- _Exercise description_: Each line below is to be copied exactly; images do not go into the copy.

- _Data provided_:

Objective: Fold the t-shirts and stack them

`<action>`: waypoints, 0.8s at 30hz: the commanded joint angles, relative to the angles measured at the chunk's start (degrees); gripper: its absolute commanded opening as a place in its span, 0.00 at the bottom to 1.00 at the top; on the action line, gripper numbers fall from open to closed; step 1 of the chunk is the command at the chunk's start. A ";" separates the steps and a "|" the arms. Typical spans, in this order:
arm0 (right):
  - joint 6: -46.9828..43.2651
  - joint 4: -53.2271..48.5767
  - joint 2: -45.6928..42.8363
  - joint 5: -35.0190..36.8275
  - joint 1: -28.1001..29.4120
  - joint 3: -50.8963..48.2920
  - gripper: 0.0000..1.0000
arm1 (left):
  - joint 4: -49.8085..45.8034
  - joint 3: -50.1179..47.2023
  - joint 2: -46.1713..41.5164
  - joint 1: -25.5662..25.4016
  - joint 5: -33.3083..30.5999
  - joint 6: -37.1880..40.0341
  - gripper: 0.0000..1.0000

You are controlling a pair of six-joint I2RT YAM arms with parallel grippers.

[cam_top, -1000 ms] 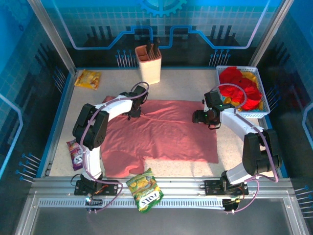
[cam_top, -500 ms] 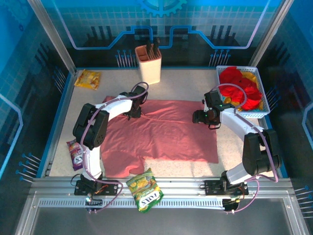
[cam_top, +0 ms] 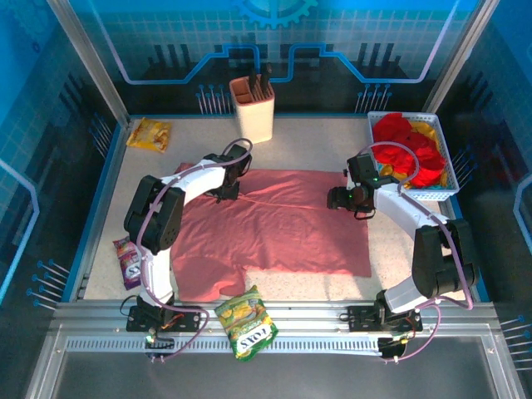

- _Answer space_:
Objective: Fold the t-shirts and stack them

`<action>`: waypoints, 0.8s at 30hz: the commanded joint angles, relative to the angles measured at the chunk's start (degrees); gripper: its absolute commanded opening as a place in its span, 0.00 at the bottom to 1.00 at the top; on the action line, gripper numbers fall from open to closed; step 1 of the chunk is the command at the chunk's start. A ";" separates the steps and a "|" the arms. Typical spans, in this order:
arm0 (right):
  - joint 6: -46.9828..43.2651
  - joint 4: -53.2271..48.5767
  - joint 2: -45.6928..42.8363
  - joint 5: -35.0190..36.8275
  - joint 1: -28.1001..29.4120
  - joint 3: -50.8963..48.2920
  - gripper: 0.0000..1.0000
arm1 (left):
  - joint 4: -49.8085..45.8034
  - joint 3: -50.1179..47.2023
  - joint 2: -46.1713..41.5164
  - joint 1: -25.5662..25.4016
  - joint 5: -33.3083..30.5999
  - joint 6: -37.1880..40.0341
  - gripper: 0.0000..1.0000

You are controlling a pair of six-joint I2RT YAM arms with parallel grippers.

[cam_top, -1000 ms] 
[cam_top, -500 ms] 
[cam_top, +0 ms] 

For this exercise, nothing further remains to be done.